Silver lining seen in the real estate cloud
By JAMES THORNER
Published May 6, 2006
Sluggish real estate appreciation getting you down? Don't think of the housing market as sick. Think of it as convalescent.
David Lereah, chief economist for the National Association of Realtors, regards 2006 as the year a fundamentally healthy real estate market purged itself of toxins.
In other words, in many markets, it's probably wise to wait until 2007 to reinvest in housing and land, Lereah (pronounced Le-RAY) said at a conference in Lakeland of more than 100 land owners, bankers, appraisers and developers from West and Central Florida.
"The market is being cleansed. It's getter healthier. We're getting rid of the germs, the speculators,'' Lereah said during a program titled "Florida Land: Is the Gold Rush Over?"
It was almost inevitable, during a five-year real estate boom, that speculators would infect the market with a stock-style fever, blurring rational decisionmaking. Now those short-term investors are leaving the market, pursuing other investments.
In Lereah's view, Miami's real estate appreciation, which averaged 45 percent over the past four years, is symptomatic. He compared such a market to the late 1990s hype for stocks like Lucent and Qualcom.
"We're not supposed to go crazy in the real estate world," Lereah said. "We're supposed to go crazy in the stock market."
There's good news for the Tampa Bay area in all of this. Lereah said Florida remains the market with the strongest "gravity": the favorite retirement destination of late career baby boomers. (Though hurricanes could encourage alternatives like Arizona and North Carolina.)

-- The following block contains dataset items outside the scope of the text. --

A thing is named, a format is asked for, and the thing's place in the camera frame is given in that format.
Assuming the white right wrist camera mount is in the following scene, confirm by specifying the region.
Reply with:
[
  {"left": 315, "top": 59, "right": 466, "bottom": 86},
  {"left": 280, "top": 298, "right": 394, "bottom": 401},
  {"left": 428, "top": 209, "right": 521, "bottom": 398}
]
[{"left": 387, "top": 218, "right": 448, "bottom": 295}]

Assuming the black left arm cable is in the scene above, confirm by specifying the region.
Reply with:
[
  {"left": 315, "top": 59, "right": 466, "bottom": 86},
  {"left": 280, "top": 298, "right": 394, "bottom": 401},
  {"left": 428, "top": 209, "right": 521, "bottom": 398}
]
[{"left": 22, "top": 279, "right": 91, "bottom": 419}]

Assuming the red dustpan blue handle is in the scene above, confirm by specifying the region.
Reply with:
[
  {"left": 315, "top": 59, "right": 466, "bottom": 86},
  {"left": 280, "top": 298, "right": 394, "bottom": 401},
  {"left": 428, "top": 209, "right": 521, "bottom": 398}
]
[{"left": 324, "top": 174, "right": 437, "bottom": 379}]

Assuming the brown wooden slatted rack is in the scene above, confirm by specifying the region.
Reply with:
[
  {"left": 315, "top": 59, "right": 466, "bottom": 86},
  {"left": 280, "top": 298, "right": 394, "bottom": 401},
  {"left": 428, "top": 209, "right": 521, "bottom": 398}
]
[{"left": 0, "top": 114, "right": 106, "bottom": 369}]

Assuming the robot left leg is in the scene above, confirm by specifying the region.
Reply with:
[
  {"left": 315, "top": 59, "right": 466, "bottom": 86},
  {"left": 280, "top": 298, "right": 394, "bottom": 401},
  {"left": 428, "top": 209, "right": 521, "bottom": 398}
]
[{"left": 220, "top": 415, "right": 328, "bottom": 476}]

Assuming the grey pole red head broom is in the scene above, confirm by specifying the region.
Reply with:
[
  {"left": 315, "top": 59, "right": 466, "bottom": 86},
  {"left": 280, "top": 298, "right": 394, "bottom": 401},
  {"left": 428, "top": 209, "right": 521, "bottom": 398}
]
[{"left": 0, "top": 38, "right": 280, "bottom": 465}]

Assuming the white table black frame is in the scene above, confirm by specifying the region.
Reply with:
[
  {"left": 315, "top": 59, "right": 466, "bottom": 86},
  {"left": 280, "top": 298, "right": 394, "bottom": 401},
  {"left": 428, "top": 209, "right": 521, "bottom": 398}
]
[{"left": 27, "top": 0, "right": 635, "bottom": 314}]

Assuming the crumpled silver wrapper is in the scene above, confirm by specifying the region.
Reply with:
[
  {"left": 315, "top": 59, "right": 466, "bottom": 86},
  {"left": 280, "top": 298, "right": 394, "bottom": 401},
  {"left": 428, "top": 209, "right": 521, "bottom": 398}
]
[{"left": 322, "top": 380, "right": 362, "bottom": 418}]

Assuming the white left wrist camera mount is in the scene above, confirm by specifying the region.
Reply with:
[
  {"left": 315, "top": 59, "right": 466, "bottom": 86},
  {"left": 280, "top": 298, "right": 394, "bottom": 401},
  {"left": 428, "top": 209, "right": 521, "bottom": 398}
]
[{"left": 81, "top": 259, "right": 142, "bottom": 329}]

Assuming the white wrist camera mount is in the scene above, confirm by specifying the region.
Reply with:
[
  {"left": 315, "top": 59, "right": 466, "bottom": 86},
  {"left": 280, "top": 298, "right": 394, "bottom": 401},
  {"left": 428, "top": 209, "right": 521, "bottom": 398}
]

Tampa-St. Petersburg, Fort Myers and West Palm Beach avoided the rampant overconstruction and speculation afflicting Orlando, Miami and Naples, Lereah said.
"You're not going anywhere. You've got a good future," Lereah said, touting projections showing Florida, by 2030, absorbing new residents equal to the populations of Pennsylvania and Maryland.
That doesn't mean the short term will be pretty. Lereah predicts prices will slip in many parts of Florida as a buyers' market takes hold and sellers revise their expectations downward.
"Someone always takes the punch bowl out of the party." Lereah added.